By that, they mean that political candidates should be allowed to accept any size political contribution from any donor -- whether $1 million from Merrill Lynch or $100 from Merle Haggard -- as long as the donation is promptly disclosed.
Typically, advocates for unlimited donations call for more and better disclosure. In their view, as long as voters can get timely information about who is backing a candidate, let the money flow. It's a democracy, and people are expressing their political thought and preferences, demonstrating their First Amendment rights.
Of course, there is the little issue of whether corporations have rights in the same way that individuals have rights, something that for years has been at the heart of the debate over campaign finance.
But setting aside that thorny issue for a moment, I wonder how many of those who see disclosure as the solution have ever actually dug through a campaign finance report.
Over the years, I've combed through thousands of pages of these things.
During the 2002 U.S. Senate race between Elizabeth Dole and Erskine Bowles, while I was working for the Associated Press, reports stacked in boxes were delivered to my office.
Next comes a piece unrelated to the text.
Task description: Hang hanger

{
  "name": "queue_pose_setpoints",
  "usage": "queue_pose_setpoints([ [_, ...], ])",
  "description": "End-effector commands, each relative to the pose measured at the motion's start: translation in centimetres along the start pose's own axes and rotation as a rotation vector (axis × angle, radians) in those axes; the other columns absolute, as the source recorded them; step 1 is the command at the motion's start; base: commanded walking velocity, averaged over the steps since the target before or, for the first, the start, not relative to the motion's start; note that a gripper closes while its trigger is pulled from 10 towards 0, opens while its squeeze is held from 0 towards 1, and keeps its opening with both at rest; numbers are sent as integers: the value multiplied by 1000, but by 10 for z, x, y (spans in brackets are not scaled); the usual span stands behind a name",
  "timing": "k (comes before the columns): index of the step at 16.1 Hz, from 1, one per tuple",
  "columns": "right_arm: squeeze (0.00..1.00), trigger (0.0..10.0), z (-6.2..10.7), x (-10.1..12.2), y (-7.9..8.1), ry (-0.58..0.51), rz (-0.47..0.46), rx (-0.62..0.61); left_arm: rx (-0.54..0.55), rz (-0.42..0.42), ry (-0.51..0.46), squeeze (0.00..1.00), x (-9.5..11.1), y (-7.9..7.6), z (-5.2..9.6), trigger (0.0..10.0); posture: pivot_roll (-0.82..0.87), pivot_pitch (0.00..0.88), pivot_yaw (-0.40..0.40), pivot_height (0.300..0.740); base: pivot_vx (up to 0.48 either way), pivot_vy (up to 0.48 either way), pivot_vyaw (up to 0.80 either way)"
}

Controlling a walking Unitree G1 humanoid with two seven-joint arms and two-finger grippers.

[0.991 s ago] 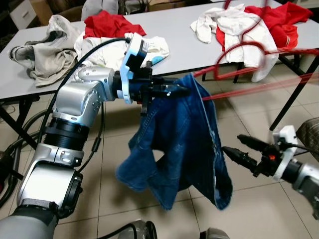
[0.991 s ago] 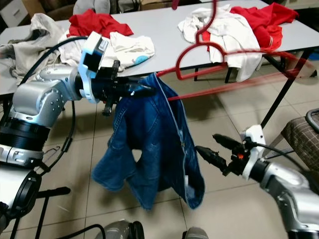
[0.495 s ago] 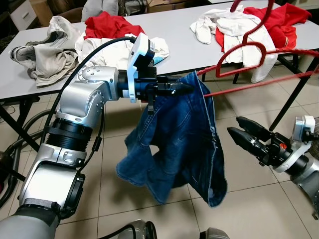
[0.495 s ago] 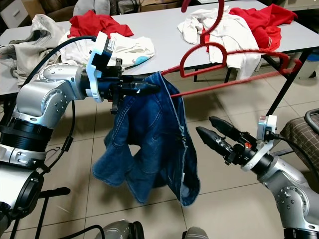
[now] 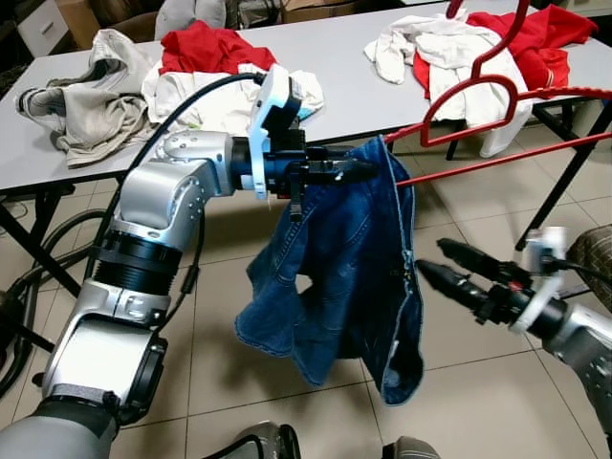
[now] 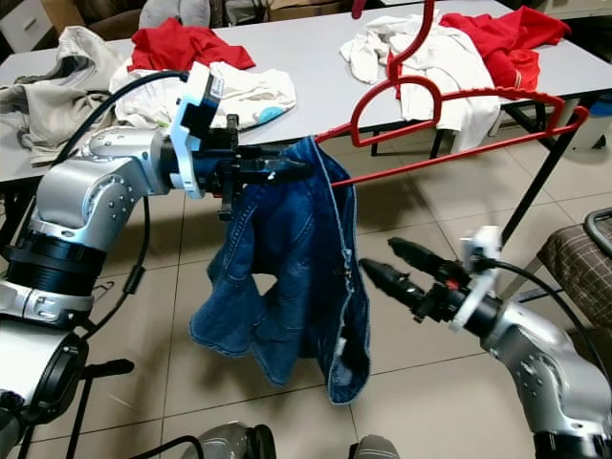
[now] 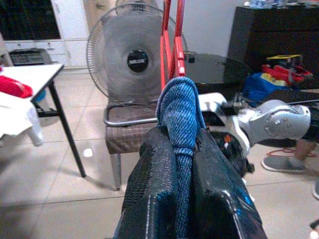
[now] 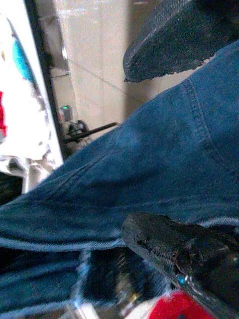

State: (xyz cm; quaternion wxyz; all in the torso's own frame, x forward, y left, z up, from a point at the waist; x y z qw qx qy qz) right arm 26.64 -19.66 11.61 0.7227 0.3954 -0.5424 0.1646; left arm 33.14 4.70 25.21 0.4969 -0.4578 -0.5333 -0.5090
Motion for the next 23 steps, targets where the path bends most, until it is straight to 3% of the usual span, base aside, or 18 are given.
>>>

In races where millions of dollars are raised by each candidate, reports that are hundreds of pages long with tens of thousands of donors aren't unusual.
Do you want to try to sort through these piles of papers (even if in electronic form), while also actually reporting on candidates' words and deeds?
Then there are the reports themselves.
Candidates and their campaign workers routinely leave off pertinent, required information regarding their donors.
State law requires that campaigns list donors who give more than $100, their occupations, employer and place of residence. But language in the law also allows candidates to make "best efforts" to obtain the information. Sometimes best efforts look a lot like best obscuring.
Not long ago, I came across a campaign finance report that listed Charlie Shelton, owner of one of the largest construction firms in the Southeast, as the owner of Shelton Vineyards. It's not a lie, but his winery probably isn't driving his interest in political contests.
As for failing to list information, state election officials simply don't have the time or staff to force compliance for every line of every report.
The state's campaign reporting schedule also allows candidates to hide donations taken in during the final three months of a campaign, only revealing them less than a week before the election.
The disclosure-only crowd often calls for more frequent reporting using modern computer technology.
But how any of that really takes care of sorting through the scads of money entering political campaigns, and all the motives behind that money, has never been clear.
With the money growing, it never will be.